Word for word, copy every line of the data.

--- Given information Enclosed Below ---

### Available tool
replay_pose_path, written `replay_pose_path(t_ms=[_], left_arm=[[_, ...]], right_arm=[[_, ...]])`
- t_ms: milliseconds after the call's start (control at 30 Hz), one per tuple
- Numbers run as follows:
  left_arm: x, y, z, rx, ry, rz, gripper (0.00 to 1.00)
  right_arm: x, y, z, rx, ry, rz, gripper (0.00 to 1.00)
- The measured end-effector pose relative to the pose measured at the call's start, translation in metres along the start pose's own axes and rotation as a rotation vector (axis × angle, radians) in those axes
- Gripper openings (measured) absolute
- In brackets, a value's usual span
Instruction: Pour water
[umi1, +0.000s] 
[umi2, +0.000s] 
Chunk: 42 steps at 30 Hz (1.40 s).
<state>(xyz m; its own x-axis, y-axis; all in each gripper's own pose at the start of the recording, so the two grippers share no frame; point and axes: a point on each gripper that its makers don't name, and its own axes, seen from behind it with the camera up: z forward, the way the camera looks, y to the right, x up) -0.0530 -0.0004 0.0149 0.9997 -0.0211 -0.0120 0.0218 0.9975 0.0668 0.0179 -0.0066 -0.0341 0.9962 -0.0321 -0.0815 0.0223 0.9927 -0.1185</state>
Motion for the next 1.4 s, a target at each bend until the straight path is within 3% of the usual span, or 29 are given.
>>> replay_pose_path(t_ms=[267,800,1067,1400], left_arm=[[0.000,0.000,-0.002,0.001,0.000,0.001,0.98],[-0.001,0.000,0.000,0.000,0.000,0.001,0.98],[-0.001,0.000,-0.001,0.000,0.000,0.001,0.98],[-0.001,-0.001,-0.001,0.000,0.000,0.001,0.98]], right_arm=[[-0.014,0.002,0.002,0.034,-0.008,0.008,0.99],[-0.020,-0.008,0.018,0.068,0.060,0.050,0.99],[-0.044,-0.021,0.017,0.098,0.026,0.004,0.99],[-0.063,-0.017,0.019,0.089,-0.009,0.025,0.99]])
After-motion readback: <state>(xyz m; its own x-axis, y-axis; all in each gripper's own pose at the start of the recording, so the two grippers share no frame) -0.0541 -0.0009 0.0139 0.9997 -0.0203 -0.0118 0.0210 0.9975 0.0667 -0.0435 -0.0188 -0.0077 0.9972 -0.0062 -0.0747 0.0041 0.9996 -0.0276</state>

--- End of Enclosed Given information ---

Problem solution:
### Available tool
replay_pose_path, written `replay_pose_path(t_ms=[_], left_arm=[[_, ...]], right_arm=[[_, ...]])`
- t_ms: milliseconds after the call's start (control at 30 Hz), one per tuple
- Numbers run as follows:
  left_arm: x, y, z, rx, ry, rz, gripper (0.00 to 1.00)
  right_arm: x, y, z, rx, ry, rz, gripper (0.00 to 1.00)
- The measured end-effector pose relative to the pose measured at the call's start, translation in metres along the start pose's own axes and rotation as a rotation vector (axis × angle, radians) in those axes
- Gripper openings (measured) absolute
- In brackets, a value's usual span
Instruction: Pour water
[umi1, +0.000s] 
[umi2, +0.000s] 
Chunk: 42 steps at 30 Hz (1.40 s).
<state>(xyz m; its own x-axis, y-axis; all in each gripper's own pose at the start of the recording, so the two grippers share no frame; point and axes: a point on each gripper that its makers don't name, and its own axes, seen from behind it with the camera up: z forward, the way the camera looks, y to the right, x up) -0.0530 -0.0004 0.0149 0.9997 -0.0211 -0.0120 0.0218 0.9975 0.0668 0.0179 -0.0066 -0.0341 0.9962 -0.0321 -0.0815 0.0223 0.9927 -0.1185</state>
Motion for the next 1.4 s, a target at each bend until the straight path is within 3% of the usual span, or 29 are given.
>>> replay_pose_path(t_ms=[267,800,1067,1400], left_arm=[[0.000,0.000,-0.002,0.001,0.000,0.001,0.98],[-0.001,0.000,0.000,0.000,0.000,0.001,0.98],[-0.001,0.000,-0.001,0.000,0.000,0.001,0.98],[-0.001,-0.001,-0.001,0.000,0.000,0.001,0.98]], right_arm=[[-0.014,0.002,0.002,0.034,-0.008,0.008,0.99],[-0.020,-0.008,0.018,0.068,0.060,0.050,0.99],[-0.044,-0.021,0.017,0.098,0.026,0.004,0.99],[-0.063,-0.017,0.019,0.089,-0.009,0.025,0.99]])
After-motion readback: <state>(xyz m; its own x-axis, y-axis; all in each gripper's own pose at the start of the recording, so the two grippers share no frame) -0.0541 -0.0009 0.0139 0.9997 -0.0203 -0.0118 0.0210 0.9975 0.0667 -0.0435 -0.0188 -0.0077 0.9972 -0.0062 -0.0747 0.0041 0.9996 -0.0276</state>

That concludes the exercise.